Mercy Corps said the risk of civil unrest remains high and called for the “protection of civilians and the infrastructure they depend on, and unimpeded humanitarian access to people in need”.



US is not reviewing HTS terrorist designation, but may do so in future, State Department says

The United States is not currently reviewing the terrorist designation of the leading Syrian rebel group Hayat Tahrir al-Sham (HTS), but could still change it in the future, according to a State Department spokesperson.

“We are always reviewing our sanctions posture with entities based on their actions, so when entities take different actions, of course, there could be a change in in our sanctions posture,” State Department spokesperson Matthew Miller said at a briefing.

Miller noted that such designations, like all US sanctions, “are designed to be an incentive to different courses of actions.”


US hostage envoy is in Beirut as part of efforts to find freelance journalist held in Syria since 2012


Freelance journalist Austin Tice went missing in Syria in 2014 and has not been heard from since.

The top US hostage envoy Roger Carstens is in Beirut as part of the “intensive efforts” to find freelance journalist Austin Tice, State Department spokesperson Matthew Miller said on Monday.


The Special Presidential Envoy for Hostage Affairs’ travels to the Lebanese capital comes as US officials have intensified efforts to find the detained journalist following the collapse of the Assad government.

“We encourage anyone who has information about Austin’s whereabouts to contact the FBI immediately,” Miller said at a briefing, noting that there is a reward.

CNN reported this weekend that US officials have reached out to Syrian opposition forces about Tice, hoping to learn more about his whereabouts. He was detained at a checkpoint in Damascus in August 2012. The government of Syrian leader Bashar al-Assad did not publicly acknowledged detaining Tice.

 

US has "taken steps to secure our embassy" building in Syria, State Department says

The United States has “taken steps to secure our embassy” facility in Syria following the collapse of the Assad government, State Department spokesperson Matthew Miller said Monday. The US suspended operations at its embassy in Damascus in February 2012 and did not have diplomatic relations with the Assad government.

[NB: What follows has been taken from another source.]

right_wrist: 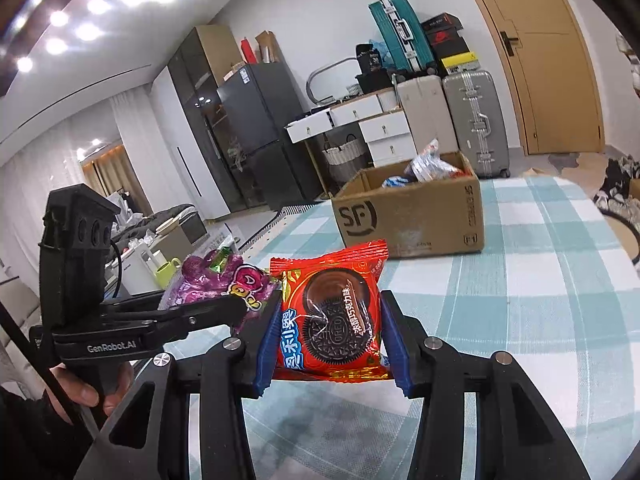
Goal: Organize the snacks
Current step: 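Lift and carry both held packs over the cardboard box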
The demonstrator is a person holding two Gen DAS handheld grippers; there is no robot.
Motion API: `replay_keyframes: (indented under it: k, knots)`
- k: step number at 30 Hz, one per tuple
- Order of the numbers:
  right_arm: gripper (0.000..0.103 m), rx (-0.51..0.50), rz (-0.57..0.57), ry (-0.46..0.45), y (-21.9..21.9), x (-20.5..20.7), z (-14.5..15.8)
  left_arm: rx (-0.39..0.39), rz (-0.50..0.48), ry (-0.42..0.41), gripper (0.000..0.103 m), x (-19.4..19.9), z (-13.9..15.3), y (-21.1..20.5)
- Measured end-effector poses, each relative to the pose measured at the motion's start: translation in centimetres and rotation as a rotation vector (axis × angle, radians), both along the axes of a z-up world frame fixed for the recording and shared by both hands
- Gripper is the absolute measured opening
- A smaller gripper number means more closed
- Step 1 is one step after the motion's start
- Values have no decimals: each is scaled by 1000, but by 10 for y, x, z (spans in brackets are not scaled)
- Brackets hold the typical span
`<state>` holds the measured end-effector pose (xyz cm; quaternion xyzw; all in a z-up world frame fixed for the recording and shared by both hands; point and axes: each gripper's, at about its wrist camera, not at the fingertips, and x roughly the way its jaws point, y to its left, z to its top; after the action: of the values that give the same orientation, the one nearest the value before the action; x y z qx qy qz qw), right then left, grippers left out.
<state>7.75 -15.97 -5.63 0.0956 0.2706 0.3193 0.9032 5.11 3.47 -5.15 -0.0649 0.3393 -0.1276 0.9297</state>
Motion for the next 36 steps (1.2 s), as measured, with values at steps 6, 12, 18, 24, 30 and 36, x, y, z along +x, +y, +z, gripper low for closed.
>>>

Czech Republic had served as the US protecting power in Syria, but Miller noted that it had left the embassy in the Syrian capital.

“We have taken steps to secure our embassy, and we believe that our embassy, which, of course, we’re not staffing at the time, but that our embassy is still secure,” Miller said at a briefing.

Miller said there were no US personnel there, but the US is “at times able to engage with local parties to maintain the security of our embassy, make sure that is not breached, and we have taken those steps.”